Tau aggregation plays a critical role in Alzheimer's Disease (AD), where neurofibrillary tangles (NFTs) are a pathological hallmark. While much attention is given to NFTs, emerging evidence highlights nano‐sized tau oligomers as toxic entities. Using super‐resolution microscopy, we visualized nano‐sized tau aggregates (nano‐aggregates) in human postmortem brain tissues from intermediate and advanced AD, Primary Age‐Related Tauopathy (PART), and controls lacking tau pathology. Surprisingly, tau nano‐aggregates hyperphosphorylated at threonine 231 (p‐T231) and threonine 181 (p‐T181)are detected in control cases, whereas hyperphosphorylated serine 202/threonine 205 (p‐S202/T205)nano‐aggregates are specifically associated with AD and, to a lesser extent, observed in PART. This finding suggests that distinct hyperphosphorylation signatures distinguish physiological from pathological nano‐aggregates. Moreover, nano‐aggregates exhibit morphological differences between AD and non‐AD conditions, increasing in size and complexity in AD. In advanced AD, nano‐aggregates typically contain multiple distinct hyperphosphorylated residues, whereas intermediate AD nano‐aggregates are predominantly marked by a single hyperphosphorylated residue.

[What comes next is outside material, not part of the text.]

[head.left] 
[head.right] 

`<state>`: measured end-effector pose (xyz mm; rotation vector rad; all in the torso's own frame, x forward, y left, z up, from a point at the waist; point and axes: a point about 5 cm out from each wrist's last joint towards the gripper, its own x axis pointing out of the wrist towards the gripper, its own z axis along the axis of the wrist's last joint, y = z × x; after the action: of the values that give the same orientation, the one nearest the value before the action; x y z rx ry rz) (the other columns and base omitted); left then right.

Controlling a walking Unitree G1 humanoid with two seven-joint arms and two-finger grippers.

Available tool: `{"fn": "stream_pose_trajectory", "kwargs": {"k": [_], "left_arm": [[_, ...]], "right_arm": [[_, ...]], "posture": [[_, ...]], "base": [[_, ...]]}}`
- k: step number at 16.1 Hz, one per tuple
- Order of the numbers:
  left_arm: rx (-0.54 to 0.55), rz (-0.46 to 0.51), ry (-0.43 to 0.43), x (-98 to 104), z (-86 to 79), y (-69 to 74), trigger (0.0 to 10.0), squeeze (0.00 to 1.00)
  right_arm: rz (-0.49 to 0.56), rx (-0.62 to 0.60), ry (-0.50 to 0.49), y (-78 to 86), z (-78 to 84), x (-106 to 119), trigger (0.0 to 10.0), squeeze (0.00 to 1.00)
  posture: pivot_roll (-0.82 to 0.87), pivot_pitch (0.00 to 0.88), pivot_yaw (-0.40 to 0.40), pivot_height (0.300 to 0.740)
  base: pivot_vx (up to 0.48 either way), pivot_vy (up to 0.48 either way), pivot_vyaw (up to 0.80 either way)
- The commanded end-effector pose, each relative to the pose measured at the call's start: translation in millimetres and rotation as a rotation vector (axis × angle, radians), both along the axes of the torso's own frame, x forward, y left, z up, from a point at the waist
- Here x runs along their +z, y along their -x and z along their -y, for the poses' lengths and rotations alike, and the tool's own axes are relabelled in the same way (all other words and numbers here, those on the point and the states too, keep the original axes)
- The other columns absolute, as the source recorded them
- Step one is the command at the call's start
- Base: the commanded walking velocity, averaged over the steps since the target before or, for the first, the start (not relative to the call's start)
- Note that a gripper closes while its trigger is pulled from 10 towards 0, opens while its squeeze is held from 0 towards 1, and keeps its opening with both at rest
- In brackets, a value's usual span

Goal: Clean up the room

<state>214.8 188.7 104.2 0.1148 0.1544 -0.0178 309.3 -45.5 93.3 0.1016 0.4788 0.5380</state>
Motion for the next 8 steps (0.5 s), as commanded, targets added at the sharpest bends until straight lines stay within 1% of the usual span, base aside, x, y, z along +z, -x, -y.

These findings reveal novel transitions in the morphology and hyperphosphorylation states of tau nano‐aggregates as they shift from physiological to pathological forms. The ability to detect and profile physiological and pathological nanoscale tau aggregates in human brain tissues opens new avenues for studying the molecular underpinnings of tauopathies.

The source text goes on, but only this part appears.